» What you need to do:
Write out the entries below exactly as they stand. Skip every image.

» Records for processing:
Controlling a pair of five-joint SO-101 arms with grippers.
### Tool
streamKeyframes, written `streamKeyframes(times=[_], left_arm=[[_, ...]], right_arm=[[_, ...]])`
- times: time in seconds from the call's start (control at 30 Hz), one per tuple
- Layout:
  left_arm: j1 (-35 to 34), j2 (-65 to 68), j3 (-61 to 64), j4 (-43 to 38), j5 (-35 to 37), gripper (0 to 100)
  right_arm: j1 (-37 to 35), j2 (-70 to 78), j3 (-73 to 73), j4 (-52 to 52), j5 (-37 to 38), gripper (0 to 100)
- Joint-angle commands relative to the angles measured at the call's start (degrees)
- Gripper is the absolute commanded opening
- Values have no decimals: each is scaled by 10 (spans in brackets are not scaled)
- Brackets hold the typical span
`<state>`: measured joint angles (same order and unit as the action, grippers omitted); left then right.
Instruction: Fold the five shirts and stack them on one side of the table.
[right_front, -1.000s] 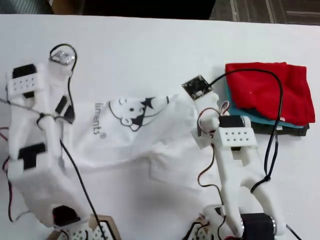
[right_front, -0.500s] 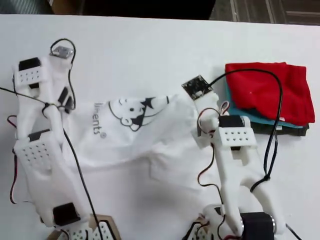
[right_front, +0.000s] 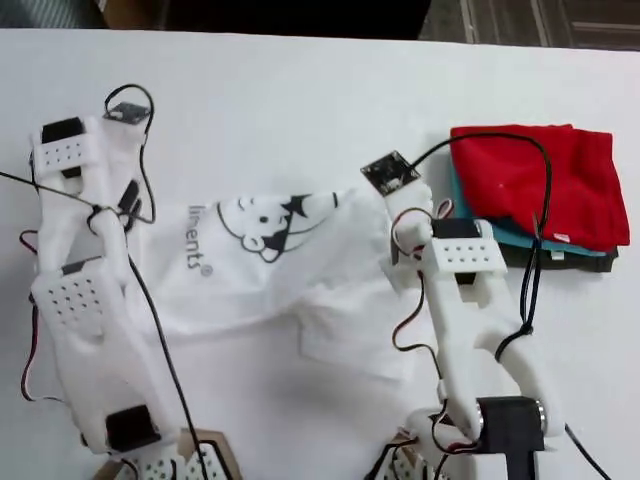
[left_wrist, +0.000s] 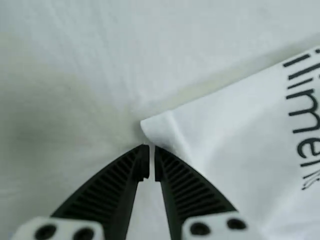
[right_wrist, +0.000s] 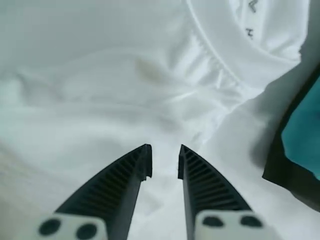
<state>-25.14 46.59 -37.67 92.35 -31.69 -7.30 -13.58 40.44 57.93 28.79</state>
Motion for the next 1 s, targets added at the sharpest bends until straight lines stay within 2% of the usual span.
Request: streamKeyframes(times=[0.0,0.13,0.3,0.7,0.97], left_arm=[[9,-6,-70,47,24,116],[8,0,-131,84,98,158],[15,2,-87,84,167,158],[15,-22,-101,99,182,158],[29,-101,-32,99,181,158]], right_arm=[[-7,1,-25,-5,-5,101],[-7,1,-24,-5,-5,101],[-5,1,-24,-5,-5,101],[-7,1,-23,-6,-5,101],[-7,2,-24,-7,-5,101]])
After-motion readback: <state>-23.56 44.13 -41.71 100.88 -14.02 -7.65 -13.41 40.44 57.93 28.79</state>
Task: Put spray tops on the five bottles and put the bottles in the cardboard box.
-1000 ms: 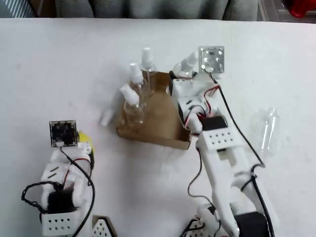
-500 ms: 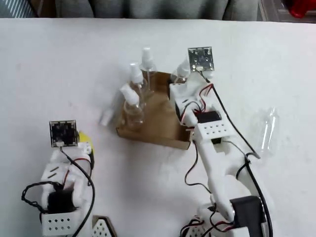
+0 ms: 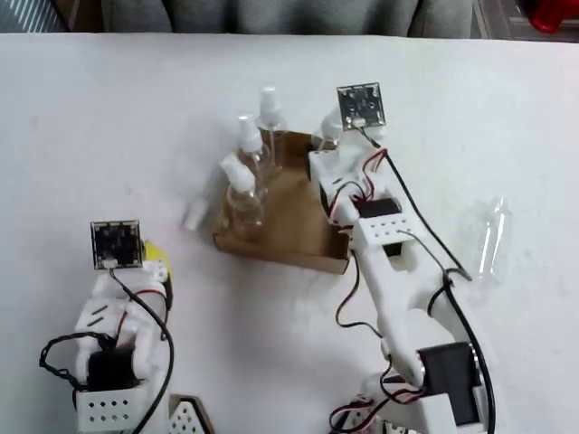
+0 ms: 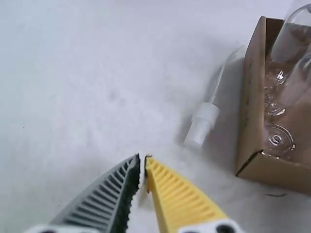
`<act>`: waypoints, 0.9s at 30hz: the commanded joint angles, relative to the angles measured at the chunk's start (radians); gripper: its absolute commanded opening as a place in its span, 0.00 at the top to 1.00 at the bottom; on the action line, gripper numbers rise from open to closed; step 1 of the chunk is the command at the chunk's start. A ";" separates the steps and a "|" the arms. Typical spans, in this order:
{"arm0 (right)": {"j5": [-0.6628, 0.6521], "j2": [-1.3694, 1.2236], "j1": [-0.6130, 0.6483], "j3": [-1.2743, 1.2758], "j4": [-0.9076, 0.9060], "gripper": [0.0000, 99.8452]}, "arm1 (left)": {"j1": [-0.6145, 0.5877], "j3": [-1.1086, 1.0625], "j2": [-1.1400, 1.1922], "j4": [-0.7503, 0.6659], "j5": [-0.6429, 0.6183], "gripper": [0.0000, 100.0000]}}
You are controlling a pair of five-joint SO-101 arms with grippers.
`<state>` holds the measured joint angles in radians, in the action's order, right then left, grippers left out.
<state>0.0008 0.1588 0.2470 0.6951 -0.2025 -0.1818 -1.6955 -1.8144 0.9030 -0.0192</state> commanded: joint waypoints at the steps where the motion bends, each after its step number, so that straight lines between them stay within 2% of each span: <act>1: -0.014 0.002 -0.021 -0.058 0.044 0.98 | 0.005 0.003 -0.013 0.003 0.008 0.98; 17: -0.017 -0.077 -0.019 -0.057 0.047 0.98 | 0.007 0.003 -0.013 -0.020 0.008 0.98; 21: -0.089 -0.104 -0.021 -0.057 0.047 0.98 | 0.007 0.003 -0.013 -0.020 0.008 0.98; 27: -0.097 -0.133 -0.030 -0.057 0.047 0.98 | 0.007 0.003 -0.013 -0.020 0.008 0.98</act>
<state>-0.0790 0.0345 0.2363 0.6598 -0.1580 -0.1818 -1.6955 -1.8144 0.9030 -0.0192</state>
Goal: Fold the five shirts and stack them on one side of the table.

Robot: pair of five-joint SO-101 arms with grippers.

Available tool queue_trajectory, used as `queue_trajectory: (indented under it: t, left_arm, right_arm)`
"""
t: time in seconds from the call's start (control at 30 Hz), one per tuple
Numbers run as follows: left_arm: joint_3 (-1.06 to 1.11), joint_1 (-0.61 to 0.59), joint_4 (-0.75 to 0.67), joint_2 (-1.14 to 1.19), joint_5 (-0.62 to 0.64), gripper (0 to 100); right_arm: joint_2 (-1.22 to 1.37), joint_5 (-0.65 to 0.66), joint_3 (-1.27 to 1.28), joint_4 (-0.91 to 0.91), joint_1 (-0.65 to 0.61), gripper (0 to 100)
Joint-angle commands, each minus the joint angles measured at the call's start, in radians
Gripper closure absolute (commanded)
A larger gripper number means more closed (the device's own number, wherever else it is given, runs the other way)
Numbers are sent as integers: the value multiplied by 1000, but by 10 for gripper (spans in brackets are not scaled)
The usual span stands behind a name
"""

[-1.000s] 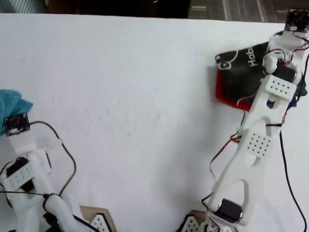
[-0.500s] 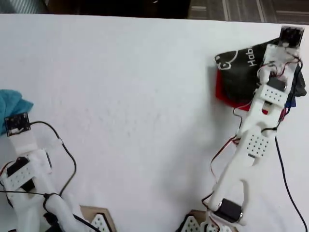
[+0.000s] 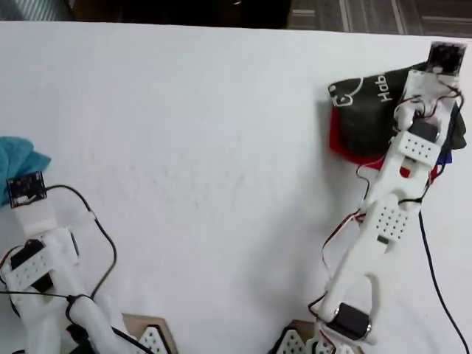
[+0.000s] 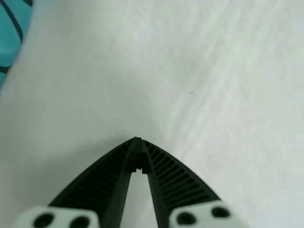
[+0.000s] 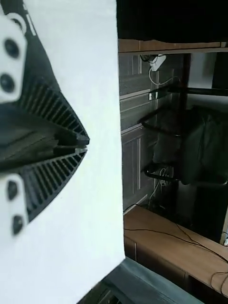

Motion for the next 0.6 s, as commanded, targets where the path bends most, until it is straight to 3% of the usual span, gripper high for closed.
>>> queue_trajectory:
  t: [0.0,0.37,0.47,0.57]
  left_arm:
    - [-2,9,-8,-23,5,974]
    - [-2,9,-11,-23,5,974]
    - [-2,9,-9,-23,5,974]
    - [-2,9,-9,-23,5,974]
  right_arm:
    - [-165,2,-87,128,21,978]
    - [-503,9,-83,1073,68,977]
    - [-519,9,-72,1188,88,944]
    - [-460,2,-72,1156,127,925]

» Your solution:
Controlling a pair of five-joint SO-101 arms with grippers.
### Tool
streamKeyframes, written `streamKeyframes(times=[_], left_arm=[[_, ...]], right_arm=[[_, ...]])`
- times: time in seconds from the call's start (control at 30 Hz), one per tuple
- Layout:
  left_arm: j1 (-35 to 34), j2 (-65 to 68), j3 (-61 to 64), j4 (-43 to 38), j5 (-35 to 37), gripper (0 to 100)
  right_arm: j1 (-37 to 35), j2 (-70 to 78), j3 (-73 to 73), j4 (-52 to 52), j5 (-37 to 38), gripper (0 to 100)
- Joint-angle commands relative to the angles measured at the call's start (degrees)
- Gripper is the absolute commanded opening
- Values have no decimals: each is scaled by 10 (spans in brackets are not scaled)
- Brackets hold the typical span
`<state>`: measured joint angles (same order and unit as the action, grippers omitted); left then right.
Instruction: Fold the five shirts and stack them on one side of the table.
[right_front, -1.000s] 
[right_front, -0.500s] 
[right_front, +0.000s] 
[left_wrist, +0.000s] 
[right_wrist, +0.000s] 
<state>-25.14 46.59 -37.67 92.35 -31.69 -7.30 -13.58 40.44 57.93 28.79</state>
Motion for the next 1 s, targets added at the sharpest bends until straight lines stay within 2% of the usual span.
Request: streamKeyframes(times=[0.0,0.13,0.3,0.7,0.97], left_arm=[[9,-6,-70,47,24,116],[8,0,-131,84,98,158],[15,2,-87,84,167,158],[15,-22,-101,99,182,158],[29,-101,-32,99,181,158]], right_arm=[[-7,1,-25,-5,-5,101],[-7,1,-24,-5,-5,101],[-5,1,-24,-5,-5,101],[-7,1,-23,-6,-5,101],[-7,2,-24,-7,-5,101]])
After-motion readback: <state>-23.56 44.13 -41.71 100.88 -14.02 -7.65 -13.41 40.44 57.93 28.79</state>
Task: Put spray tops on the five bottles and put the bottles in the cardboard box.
-1000 ms: 
-500 ms: 
+0 ms: 
+0 ms: 
`<act>`: waypoints, 0.9s at 30hz: the commanded joint angles, relative to the angles measured at the chunk's start (radians); gripper: its absolute commanded opening as a place in its span, 0.00 at the top to 1.00 at the bottom; on the action line, gripper numbers rise from open to closed; step 1 of the chunk is the command at the chunk's start. A ";" separates the steps and a "|" the arms. Typical spans, in this order:
{"arm0 (right)": {"j5": [-0.6628, 0.6521], "j2": [-1.3694, 1.2236], "j1": [-0.6130, 0.6483], "j3": [-1.2743, 1.2758], "j4": [-0.9076, 0.9060], "gripper": [0.0000, 99.8452]}, "arm1 (left)": {"j1": [-0.6145, 0.5877], "j3": [-1.1086, 1.0625], "j2": [-1.1400, 1.1922], "j4": [-0.7503, 0.6659], "j5": [-0.6429, 0.6183], "gripper": [0.0000, 100.0000]}}
You are controlling a pair of five-joint SO-101 arms with grippers.
`<state>` holds the measured joint angles in radians, in the action's order, right then left, grippers left out.
<state>0.0008 0.1588 0.2470 0.6951 -0.2025 -0.1818 -1.6955 -1.8144 0.9030 -0.0192</state> commanded: joint waypoints at the steps where the motion bends, each after its step number, so that straight lines between them stay within 2% of each span: <act>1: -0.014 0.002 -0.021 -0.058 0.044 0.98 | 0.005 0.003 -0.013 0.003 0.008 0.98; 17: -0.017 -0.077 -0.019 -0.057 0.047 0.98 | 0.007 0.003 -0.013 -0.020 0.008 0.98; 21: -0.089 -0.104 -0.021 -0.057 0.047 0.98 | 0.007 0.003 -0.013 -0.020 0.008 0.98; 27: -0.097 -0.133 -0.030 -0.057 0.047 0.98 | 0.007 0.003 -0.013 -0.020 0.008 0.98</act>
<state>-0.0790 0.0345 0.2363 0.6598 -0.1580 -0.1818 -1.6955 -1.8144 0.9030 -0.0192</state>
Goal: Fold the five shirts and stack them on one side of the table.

Robot: pair of five-joint SO-101 arms with grippers.

Available tool queue_trajectory, used as `queue_trajectory: (indented under it: t, left_arm, right_arm)`
"""
t: time in seconds from the call's start (control at 30 Hz), one per tuple
Numbers run as follows: left_arm: joint_3 (-1.06 to 1.11), joint_1 (-0.61 to 0.59), joint_4 (-0.75 to 0.67), joint_2 (-1.14 to 1.19), joint_5 (-0.62 to 0.64), gripper (0 to 100); right_arm: joint_2 (-1.22 to 1.37), joint_5 (-0.65 to 0.66), joint_3 (-1.27 to 1.28), joint_4 (-0.91 to 0.91), joint_1 (-0.65 to 0.61), gripper (0 to 100)
Joint-angle commands, each minus the joint angles measured at the call's start, in radians
Gripper closure absolute (commanded)
A larger gripper number means more closed (the device's own number, wherever else it is given, runs the other way)
Numbers are sent as integers: the value multiplied by 1000, but by 10 for gripper (spans in brackets are not scaled)
The usual span stands behind a name
"""

[-1.000s] 
[-0.500s] 
[+0.000s] 
[+0.000s] 
[+0.000s] 

Motion for the next 0.6 s, as commanded, targets where the path bends most, until it is straight to 3% of the usual span, gripper high for closed.
>>> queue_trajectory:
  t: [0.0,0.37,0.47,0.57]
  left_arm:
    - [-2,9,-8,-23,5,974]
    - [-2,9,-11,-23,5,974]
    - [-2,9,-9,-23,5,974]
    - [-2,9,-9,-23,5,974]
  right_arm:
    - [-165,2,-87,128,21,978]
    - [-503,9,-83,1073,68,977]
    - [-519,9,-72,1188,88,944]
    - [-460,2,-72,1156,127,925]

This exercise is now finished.